> [Your task]: Nothing outside the range is wanted. Repeat exactly the lines below from the one with "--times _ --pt" through the one with "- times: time".

> [Data shown]:

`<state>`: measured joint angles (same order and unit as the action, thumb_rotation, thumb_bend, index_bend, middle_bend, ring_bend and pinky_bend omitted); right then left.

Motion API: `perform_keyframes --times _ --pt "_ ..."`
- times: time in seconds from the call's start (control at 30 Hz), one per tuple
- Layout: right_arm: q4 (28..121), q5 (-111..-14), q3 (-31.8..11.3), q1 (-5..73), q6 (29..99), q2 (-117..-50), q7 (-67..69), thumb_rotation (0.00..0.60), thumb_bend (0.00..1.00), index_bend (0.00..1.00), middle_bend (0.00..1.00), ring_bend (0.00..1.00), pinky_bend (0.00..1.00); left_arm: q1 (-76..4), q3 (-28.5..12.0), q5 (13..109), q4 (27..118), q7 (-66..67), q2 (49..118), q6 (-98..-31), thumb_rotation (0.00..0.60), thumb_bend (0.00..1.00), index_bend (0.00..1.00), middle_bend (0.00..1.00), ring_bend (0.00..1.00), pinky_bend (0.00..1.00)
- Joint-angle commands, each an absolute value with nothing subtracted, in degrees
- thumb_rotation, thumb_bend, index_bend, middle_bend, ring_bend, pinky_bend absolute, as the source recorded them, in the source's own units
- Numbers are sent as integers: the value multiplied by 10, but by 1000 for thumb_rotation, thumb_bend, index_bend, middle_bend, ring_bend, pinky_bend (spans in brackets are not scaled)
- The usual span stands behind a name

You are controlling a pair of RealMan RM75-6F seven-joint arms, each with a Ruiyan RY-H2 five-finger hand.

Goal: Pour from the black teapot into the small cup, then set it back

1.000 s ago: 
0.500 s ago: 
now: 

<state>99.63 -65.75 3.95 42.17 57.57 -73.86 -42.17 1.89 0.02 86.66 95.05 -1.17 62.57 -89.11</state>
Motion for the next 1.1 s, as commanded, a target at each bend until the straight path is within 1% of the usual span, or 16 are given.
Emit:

> [Exercise solution]:
Motion API: `perform_keyframes --times _ --pt "_ ..."`
- times: time in seconds from the call's start (control at 30 Hz), one per tuple

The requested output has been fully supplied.